Edward Burtynsky’s Oil

By: Maria Popova

What vintage airplanes have to do with Chinese bridges and tire retirement.

As we revisit the Gulf oil spill on its first anniversary, its gruesome and deep-running consequences are more uncomfortably palpable than ever. And no one exposes the underbelly of this oil economy more viscerally than environmental photographer Edward Burtynsky. In his 2009 book, Oil, he explores the scale and reach of these politicized resourced through a decade’s worth of images from the world’s largest oil fields, refineries, auto plants and freeway interchanges.

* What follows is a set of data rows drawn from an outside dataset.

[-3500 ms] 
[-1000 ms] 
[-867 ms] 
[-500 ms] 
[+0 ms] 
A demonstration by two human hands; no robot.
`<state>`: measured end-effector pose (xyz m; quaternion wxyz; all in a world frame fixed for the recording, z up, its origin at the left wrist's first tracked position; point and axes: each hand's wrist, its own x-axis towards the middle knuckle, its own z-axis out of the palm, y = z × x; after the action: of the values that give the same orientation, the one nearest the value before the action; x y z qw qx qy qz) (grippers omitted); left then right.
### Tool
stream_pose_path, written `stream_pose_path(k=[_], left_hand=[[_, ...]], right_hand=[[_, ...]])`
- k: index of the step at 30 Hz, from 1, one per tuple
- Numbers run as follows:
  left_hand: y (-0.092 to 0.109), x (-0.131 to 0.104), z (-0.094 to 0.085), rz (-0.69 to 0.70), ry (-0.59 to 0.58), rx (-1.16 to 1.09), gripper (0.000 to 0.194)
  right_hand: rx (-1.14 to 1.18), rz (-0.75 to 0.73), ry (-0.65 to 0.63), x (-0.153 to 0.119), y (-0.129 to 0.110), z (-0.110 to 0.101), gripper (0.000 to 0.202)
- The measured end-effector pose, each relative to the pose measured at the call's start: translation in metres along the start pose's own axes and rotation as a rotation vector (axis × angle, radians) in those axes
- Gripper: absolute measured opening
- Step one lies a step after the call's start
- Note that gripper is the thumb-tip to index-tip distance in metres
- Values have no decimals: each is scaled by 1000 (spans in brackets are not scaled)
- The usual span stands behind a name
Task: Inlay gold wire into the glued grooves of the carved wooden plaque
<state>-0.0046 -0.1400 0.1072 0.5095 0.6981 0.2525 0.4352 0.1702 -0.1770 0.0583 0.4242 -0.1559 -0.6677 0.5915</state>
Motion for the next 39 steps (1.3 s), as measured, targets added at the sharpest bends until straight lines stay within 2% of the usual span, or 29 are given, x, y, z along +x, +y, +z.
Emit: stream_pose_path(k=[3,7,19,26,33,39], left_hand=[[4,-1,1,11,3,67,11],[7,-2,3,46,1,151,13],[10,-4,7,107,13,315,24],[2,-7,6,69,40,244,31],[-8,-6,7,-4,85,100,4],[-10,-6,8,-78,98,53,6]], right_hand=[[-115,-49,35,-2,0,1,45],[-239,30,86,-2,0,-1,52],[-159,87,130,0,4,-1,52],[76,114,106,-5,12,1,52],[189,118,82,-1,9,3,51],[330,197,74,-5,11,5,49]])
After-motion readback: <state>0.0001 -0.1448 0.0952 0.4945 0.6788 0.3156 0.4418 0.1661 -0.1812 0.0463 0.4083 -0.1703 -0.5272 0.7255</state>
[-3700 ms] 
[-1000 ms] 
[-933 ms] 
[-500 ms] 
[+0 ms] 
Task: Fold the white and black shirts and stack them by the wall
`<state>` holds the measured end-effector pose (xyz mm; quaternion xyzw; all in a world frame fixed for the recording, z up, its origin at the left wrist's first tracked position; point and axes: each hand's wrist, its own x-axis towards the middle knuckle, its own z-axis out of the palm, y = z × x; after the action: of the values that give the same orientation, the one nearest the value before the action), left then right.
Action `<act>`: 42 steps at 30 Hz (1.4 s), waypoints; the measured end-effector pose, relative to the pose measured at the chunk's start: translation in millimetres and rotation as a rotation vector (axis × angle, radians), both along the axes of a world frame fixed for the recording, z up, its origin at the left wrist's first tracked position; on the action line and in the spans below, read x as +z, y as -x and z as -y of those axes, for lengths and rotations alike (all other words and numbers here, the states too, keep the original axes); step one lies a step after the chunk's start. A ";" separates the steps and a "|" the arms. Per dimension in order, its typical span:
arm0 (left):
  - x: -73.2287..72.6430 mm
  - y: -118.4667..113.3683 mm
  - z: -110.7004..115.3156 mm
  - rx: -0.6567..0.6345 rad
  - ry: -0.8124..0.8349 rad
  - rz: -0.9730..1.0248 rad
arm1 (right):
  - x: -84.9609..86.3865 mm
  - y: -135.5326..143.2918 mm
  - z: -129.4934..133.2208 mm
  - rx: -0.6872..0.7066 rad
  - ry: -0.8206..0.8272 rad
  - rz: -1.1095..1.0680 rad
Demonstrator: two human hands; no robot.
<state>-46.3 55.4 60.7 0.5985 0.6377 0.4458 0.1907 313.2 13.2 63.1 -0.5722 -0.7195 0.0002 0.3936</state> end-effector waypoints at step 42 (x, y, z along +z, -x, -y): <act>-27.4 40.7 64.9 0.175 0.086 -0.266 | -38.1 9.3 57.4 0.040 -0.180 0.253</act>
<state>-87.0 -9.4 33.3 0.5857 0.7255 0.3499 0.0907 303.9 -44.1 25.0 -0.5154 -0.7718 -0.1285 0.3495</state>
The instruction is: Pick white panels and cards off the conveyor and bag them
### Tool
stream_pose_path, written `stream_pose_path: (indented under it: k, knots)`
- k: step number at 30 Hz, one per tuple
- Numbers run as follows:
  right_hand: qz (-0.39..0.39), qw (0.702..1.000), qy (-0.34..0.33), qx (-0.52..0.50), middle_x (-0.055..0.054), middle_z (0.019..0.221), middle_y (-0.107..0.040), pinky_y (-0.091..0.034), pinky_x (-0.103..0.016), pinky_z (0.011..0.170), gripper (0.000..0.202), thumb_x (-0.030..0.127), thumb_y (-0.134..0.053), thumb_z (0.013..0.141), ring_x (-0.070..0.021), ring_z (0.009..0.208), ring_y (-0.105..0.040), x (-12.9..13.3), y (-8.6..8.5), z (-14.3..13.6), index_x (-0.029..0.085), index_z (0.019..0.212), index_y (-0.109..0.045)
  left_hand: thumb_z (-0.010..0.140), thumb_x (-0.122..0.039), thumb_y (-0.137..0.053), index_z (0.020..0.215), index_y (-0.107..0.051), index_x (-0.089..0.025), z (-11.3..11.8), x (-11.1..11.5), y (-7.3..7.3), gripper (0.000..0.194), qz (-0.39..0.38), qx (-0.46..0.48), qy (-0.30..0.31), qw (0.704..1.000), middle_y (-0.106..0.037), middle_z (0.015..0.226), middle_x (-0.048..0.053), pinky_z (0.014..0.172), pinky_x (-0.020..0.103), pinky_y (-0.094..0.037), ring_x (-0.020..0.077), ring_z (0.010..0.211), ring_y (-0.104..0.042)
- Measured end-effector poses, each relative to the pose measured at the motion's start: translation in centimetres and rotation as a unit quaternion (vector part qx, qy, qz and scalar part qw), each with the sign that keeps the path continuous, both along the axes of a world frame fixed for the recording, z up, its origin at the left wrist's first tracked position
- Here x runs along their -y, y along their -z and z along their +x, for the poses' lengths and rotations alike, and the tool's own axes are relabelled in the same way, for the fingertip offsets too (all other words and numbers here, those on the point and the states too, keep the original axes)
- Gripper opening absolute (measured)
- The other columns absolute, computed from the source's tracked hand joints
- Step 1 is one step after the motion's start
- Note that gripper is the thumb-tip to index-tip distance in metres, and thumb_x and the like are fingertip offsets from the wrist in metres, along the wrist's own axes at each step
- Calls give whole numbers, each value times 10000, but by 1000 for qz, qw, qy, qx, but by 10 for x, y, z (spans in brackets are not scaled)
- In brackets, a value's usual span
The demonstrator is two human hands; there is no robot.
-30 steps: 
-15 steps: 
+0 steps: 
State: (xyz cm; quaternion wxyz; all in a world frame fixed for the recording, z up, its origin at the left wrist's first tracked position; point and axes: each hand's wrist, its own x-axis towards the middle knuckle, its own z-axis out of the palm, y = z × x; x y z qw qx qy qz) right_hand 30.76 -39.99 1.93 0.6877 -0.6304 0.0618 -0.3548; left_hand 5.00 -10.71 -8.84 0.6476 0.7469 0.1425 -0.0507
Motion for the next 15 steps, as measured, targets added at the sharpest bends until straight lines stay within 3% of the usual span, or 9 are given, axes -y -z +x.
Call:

State Oil Company of the Republic of Azerbaijan (SOCAR) oilfields, Baku, Azerbaijan, 2006

Image: Edward Burtynsky /Courtesy HASTD HUNT KRAEUTLER, New York / Nicholas Metivier Gallery, Toronto

Nanpu Bridge interchange, Shanghai, China, 2004

Image: Edward Burtynsky /Courtesy HASTD HUNT KRAEUTLER, New York / Nicholas Metivier Gallery, Toronto

Alberta oil sands, Fort McMurray, Alberta, 2007

Image: Edward Burtynsky /Courtesy HASTD HUNT KRAEUTLER, New York / Nicholas Metivier Gallery, Toronto

Oxford tire pile, Westley, California, USA, 1999

Image: Edward Burtynsky /Courtesy HASTD HUNT KRAEUTLER, New York / Nicholas Metivier Gallery, Toronto

Aircraft Maintenance and Regeneration Centre (AMARC), Davis-Monthan Air Force Base, Tucson, Arizona, 2006

Image: Edward Burtynsky /Courtesy HASTD HUNT KRAEUTLER, New York / Nicholas Metivier Gallery, Toronto

Images via The Guardian

In 1997 I had what I refer to as my oil epiphany. It occurred to me that all the vast, man-altered landscapes I had been in pursuit of for over 20 years were all possible because of the discovery of oil and the mechanical advantage of the internal combustion engine.” ~ Edward Burtynsky

Burtynsky offers a fascinating closer look at the Oil project in this short but powerful 2009 TED talk:

Gripping and post-apocalyptic, the images in Oil reveal many facets of our petroleum lust with unprecedented breadth, depth and intimacy.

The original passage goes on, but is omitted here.